This application can classify a song into genres and detect emotion from an audio and play a song based on the emotion detected. Knn model is used for music genre classification. Multilayer perceptron model is used for emotion detection. merge_music_speech.ipynb file is for detecting emotion from audio files and play music accordingly.
This package contains three scripts..
1.Music Genre Classification – Automatically classify different musical genres
We will classify these audio files using their low-level features of frequency and time domain.

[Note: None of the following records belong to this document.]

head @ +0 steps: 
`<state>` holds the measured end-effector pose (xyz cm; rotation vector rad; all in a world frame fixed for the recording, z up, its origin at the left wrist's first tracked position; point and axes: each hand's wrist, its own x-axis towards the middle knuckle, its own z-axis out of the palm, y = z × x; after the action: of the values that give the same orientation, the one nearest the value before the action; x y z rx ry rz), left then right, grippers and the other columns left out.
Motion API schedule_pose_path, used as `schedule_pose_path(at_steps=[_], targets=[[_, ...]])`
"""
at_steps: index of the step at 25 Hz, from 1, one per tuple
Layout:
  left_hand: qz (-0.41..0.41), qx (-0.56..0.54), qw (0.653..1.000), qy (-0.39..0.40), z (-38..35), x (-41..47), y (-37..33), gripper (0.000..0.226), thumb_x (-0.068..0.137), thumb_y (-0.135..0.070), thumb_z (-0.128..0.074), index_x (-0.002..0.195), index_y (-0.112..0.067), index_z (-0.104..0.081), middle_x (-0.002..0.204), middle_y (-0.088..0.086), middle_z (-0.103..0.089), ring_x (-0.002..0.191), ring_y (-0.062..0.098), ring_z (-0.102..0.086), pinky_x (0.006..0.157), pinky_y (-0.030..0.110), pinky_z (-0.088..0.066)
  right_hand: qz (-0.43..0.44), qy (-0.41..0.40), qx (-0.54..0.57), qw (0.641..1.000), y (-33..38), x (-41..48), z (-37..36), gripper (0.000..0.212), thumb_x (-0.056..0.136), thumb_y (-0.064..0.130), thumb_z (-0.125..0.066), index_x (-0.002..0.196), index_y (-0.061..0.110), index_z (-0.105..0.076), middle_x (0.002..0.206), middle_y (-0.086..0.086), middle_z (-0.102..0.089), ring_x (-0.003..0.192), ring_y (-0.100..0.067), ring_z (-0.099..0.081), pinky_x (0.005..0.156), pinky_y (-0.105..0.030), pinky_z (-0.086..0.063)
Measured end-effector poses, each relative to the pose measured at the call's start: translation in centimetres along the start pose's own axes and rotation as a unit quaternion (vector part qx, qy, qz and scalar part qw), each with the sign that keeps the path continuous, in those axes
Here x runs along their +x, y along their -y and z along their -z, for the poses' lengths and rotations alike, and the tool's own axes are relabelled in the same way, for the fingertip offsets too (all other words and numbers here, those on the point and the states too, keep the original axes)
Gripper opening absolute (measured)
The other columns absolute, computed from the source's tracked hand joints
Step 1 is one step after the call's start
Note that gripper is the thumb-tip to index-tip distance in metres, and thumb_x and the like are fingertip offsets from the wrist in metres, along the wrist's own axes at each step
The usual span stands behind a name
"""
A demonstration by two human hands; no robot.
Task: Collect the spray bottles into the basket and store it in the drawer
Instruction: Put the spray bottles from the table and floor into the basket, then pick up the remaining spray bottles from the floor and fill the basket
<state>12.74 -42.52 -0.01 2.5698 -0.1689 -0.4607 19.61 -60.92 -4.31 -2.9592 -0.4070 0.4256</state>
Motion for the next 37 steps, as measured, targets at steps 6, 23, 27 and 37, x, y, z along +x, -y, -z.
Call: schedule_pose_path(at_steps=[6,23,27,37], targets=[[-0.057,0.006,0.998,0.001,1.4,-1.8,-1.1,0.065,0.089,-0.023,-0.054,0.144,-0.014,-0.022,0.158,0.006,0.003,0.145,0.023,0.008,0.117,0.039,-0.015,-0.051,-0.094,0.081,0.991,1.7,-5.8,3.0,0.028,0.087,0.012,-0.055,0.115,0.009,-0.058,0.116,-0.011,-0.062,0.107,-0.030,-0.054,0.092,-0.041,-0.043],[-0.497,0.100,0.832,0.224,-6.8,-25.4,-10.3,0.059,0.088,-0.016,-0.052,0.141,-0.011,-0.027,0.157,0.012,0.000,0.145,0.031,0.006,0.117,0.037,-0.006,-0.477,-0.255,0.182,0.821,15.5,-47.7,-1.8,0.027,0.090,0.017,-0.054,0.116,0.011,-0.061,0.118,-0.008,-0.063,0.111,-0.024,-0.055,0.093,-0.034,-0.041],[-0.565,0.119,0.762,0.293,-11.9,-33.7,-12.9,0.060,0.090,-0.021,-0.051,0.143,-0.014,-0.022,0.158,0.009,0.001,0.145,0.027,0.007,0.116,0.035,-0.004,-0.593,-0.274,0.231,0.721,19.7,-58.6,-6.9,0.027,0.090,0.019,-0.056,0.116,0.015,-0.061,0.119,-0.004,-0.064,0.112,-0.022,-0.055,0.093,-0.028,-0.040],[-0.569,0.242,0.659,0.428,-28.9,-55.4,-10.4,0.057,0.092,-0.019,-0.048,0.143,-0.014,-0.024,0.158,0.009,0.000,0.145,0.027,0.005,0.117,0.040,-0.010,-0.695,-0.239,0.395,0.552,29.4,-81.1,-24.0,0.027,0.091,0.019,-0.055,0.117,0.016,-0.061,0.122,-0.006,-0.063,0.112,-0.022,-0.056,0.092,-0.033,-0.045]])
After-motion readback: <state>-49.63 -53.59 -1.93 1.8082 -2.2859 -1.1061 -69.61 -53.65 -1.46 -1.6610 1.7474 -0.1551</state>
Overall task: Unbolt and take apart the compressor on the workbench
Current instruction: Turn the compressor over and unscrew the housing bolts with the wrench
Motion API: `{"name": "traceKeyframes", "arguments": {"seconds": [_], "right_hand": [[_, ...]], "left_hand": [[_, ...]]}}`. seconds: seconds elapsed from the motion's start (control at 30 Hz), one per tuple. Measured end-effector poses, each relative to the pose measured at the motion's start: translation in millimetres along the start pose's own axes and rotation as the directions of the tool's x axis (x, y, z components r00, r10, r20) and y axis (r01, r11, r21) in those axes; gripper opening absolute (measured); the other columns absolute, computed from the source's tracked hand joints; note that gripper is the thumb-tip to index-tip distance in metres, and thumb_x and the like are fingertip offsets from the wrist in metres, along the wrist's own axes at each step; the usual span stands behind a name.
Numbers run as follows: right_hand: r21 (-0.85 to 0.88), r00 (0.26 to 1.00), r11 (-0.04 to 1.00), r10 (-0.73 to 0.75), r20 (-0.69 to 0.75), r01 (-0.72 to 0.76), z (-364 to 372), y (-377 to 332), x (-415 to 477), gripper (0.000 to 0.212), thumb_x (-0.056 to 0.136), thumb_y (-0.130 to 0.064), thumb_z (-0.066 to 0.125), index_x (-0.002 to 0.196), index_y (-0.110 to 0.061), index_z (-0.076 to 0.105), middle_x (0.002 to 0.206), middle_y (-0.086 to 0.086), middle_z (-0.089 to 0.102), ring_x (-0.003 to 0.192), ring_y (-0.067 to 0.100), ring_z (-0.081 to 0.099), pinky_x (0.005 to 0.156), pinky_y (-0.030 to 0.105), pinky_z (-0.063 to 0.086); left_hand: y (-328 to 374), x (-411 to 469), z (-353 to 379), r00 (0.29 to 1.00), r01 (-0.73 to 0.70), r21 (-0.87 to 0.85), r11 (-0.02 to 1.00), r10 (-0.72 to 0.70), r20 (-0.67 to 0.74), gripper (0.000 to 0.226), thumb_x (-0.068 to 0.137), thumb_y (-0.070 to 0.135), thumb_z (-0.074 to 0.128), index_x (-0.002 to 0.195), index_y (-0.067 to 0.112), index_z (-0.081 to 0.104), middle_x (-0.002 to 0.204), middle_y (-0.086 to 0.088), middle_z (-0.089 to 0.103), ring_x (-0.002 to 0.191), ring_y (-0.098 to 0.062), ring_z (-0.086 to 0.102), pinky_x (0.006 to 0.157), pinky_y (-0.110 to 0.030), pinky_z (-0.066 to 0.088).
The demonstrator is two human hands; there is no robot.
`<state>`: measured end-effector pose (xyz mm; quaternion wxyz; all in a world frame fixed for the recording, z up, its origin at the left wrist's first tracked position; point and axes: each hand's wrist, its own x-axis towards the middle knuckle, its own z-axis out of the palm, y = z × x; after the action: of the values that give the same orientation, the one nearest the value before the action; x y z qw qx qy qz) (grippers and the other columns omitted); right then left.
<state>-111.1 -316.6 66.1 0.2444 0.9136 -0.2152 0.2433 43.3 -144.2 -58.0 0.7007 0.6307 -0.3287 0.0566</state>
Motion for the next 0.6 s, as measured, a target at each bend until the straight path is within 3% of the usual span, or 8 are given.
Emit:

The GTZAN genre collection dataset has audio tracks of similar size and frequency.There are 9 genres each containing 100 files . Each audio file is of 30 seconds duration. Each track is in .wav format. The genres are as follows: Blues Classical Country Disco Hiphop Metal Pop Reggae Rock
The music genre recognition is implemented using the K- Nearest Neighbours Algorithm. The following libraries are used:
1.python_speech_features for filtering the useful information from the audio files. 2.scipy.io.wavfile for reading audio files. 3. Numpy for performing statistical operations. 4. Tempfile for creating temporary files and directories. 5. os for interacting with the operating system. 6. pickle for converting the data structure into binary format. 7.random for splitting the dataset into test and training sets. 8.operator for list operations. 9. Math for performing mathematical operations 10.matplotlib.pyplot for plotting graphs. 11.sklearn.metrics for getting performance metrics. 12.playsound to play music.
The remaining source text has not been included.